Mit dem Pilotprojekt Wasserstoff-Energiezelle zur 100% Stromversorgung des Büros der KEM Holzwelt Murau ist es gelungen, ein innovatives Projekt als weiteren Mosaikstein für ein zukünftiges erneuerbares Energiesystem in die Realität umzusetzen. Die KEM Holzwelt Murau profitierte dabei auch von der voran gegangenen Umsetzung von drei Projekten/Maßnahmen: Die Grün-dung der Energiegenossenschaft Murauer GreenPower als Bürgerbeteiligungsgesellschaft, die Durchführung des Leitprojektes „Der 5-stufige virtuelle Murauer Bezirksspeicher“ sowie der Studie „H2 Region Murau“. Aufbauend auf diese Maßnahmen konnte nun erstmals eine Wasserstoff-Anwendung und generell das Thema Wasserstoff in der Region verankert werden.
Im Zuge der Eröffnung der Wasserstoff-Energiezelle Johann konnte die Holzwelt Murau viele Menschen innerhalb und außerhalb der Region erreichen und mehrere Zielsetzungen unserer Öffentlichkeitsarbeit kommunizieren: Erneuerbare Energie kann tat-sächlich fossile Energieträger ersetzen; Erneuerbare Energie ist interessant und schafft Arbeitsplätze; Die Menschen als Teil der Energiewende können sich bei diesen innovativen Projekten und Anlagen direkt beteiligen und somit dabei sein.
Langfristige Perspektiven:
Das Pilotprojekt Wasserstoff-Energiezelle Johann dient der KEM-Region als Einstieg in eine zukünftige Wasserstoffwirtschaft. Damit entstehen erste Erfahrungen mit der Technologie und durch Monitoring können praxistaugliche Daten für zukünftige An-wendungen generiert werden. Langfristiges Ziel ist die Skalierung dieser dezentral einsetzbaren Wasserstoff-Technologie, um auf idealen PV-Standorten, welche oftmals in schwach ausgebauten Netzabschnitten liegen, Energie zu produzieren und saisonal zu speichern. Durch die Digitalisierung können diese Anlagen im Schwarm eingesetzt werden und so Energie bedarfsgerecht bereitstellen – und zwar zu Zeiten, in denen die Erneuerbaren nur in geringem Maße vorhanden sind. So wird es möglich im Winter und bei Dunkelflaute erneuerbare Energie zuverlässig ins Netz einzuspeisen und damit fossile Energieträger einzusparen.
Anregungen:
Um derartige Projekte umsetzen zu können, sollten ergänzende Fördermöglichkeiten geprüft werden. Gerade neue und innovative Technologien haben auch Herausforderungen wie Ausfälle und außerplanmäßige Revisionen, welche die Wirtschaftlichkeit beeinträchtigen.

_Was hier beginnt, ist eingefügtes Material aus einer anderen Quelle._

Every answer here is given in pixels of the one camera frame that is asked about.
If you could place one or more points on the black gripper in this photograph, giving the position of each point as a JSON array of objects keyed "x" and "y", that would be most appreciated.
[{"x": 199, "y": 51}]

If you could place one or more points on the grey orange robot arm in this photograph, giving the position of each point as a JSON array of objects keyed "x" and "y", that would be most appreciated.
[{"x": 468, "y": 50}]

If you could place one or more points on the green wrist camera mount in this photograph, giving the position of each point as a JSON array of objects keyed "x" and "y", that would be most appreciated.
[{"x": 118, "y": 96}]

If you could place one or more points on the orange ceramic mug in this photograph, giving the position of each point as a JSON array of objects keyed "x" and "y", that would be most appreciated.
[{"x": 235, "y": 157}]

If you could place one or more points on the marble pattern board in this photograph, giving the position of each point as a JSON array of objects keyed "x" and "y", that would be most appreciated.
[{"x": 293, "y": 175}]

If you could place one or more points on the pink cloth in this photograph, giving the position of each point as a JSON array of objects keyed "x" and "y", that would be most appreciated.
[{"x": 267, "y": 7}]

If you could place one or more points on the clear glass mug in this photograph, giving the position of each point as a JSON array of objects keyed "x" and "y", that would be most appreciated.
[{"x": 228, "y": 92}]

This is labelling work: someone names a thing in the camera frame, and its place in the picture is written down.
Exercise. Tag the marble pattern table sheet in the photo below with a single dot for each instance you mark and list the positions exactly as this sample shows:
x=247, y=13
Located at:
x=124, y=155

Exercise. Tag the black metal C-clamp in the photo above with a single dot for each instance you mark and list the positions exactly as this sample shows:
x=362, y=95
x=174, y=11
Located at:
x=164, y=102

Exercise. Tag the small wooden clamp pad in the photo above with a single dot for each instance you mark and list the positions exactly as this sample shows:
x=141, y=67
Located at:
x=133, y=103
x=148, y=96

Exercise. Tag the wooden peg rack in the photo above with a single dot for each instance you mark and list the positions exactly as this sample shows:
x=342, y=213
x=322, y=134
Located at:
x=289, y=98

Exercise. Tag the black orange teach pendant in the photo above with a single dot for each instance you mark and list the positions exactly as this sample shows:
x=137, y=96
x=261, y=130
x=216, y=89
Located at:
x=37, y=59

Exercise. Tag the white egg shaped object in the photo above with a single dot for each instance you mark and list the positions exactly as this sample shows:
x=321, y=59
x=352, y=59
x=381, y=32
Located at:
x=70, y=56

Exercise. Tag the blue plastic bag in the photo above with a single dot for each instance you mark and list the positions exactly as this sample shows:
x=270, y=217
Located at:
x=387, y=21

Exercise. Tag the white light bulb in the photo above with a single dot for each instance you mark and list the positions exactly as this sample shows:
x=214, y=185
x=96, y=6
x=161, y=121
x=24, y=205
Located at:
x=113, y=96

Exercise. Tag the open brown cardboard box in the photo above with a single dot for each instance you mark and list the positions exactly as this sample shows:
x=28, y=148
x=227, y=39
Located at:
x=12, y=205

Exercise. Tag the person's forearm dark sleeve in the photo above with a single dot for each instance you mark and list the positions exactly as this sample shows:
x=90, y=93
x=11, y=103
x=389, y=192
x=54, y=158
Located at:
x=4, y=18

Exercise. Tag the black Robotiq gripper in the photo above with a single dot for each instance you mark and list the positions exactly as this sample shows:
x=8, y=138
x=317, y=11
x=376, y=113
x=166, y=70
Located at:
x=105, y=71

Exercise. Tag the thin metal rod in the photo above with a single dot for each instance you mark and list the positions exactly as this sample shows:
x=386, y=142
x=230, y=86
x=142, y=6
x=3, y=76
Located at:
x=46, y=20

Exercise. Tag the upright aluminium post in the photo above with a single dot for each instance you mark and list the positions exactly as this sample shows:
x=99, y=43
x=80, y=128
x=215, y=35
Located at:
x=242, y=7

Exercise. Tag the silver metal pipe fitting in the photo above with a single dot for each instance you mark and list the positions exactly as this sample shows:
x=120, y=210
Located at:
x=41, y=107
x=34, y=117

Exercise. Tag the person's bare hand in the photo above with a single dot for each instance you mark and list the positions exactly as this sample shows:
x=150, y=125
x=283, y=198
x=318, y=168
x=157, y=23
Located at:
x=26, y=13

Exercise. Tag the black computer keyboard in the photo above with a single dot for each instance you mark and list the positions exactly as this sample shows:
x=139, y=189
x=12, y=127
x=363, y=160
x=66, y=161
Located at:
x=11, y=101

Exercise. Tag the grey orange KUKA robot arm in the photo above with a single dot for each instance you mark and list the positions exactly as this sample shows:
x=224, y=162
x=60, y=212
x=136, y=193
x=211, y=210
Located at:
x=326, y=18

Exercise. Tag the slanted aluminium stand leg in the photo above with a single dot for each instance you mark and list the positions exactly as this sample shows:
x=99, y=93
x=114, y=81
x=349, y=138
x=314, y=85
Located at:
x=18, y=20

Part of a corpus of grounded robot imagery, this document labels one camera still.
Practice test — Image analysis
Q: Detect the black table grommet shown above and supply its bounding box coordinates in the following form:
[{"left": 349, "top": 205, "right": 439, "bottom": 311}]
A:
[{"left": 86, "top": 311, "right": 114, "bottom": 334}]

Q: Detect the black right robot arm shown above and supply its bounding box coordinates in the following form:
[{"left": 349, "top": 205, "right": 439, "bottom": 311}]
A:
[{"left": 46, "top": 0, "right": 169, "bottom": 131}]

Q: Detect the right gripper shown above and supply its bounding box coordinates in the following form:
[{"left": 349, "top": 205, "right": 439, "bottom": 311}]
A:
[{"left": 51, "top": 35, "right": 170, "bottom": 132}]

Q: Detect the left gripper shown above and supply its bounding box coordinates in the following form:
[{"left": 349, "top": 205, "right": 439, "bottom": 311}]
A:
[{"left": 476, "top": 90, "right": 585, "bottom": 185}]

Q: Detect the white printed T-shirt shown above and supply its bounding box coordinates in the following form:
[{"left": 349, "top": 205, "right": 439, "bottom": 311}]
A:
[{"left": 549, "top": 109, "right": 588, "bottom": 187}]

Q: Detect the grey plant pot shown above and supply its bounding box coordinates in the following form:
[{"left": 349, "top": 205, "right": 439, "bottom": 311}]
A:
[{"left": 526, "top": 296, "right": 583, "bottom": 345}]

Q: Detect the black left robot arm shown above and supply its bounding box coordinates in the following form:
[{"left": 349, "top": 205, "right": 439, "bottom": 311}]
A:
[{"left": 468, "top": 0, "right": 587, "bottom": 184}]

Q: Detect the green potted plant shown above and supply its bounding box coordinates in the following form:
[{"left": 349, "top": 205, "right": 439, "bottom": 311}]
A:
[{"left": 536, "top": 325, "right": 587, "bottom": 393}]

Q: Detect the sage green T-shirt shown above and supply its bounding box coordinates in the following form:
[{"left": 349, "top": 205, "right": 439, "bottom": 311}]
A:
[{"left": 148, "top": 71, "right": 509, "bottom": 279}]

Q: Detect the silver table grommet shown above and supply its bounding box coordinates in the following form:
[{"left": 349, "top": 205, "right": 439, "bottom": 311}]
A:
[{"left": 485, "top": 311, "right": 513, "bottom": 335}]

"Rein technisch ist die Energiewende jetzt schon möglich. Sonne, Wind, Wasser und Biomasse liefern uns insgesamt ein Vielfaches Mehr an Energie als die Menschheit quer über alle Sektoren benötigt. Es geht also um die Frage, wie wir möglichst schnell unsere erneuerbaren Energiequellen erschließen, speichern und bedarfsgerecht nutzbar machen. Mit der Wasserstoff-Energiezelle „Johann“ wollen wir erstmals beweisen, dass eine saisonale Energiespeicherung auf Gebäudeebene möglich und für das Gesamt-Energiesystem sinnvoll ist. Nur jene Kilowattstunden, die wir auch in Schwachlastzeiten (Winter) bereitstellen können, delegitimieren fossile und atomare Energieträger und beschneiden damit deren Daseinsberechtigung."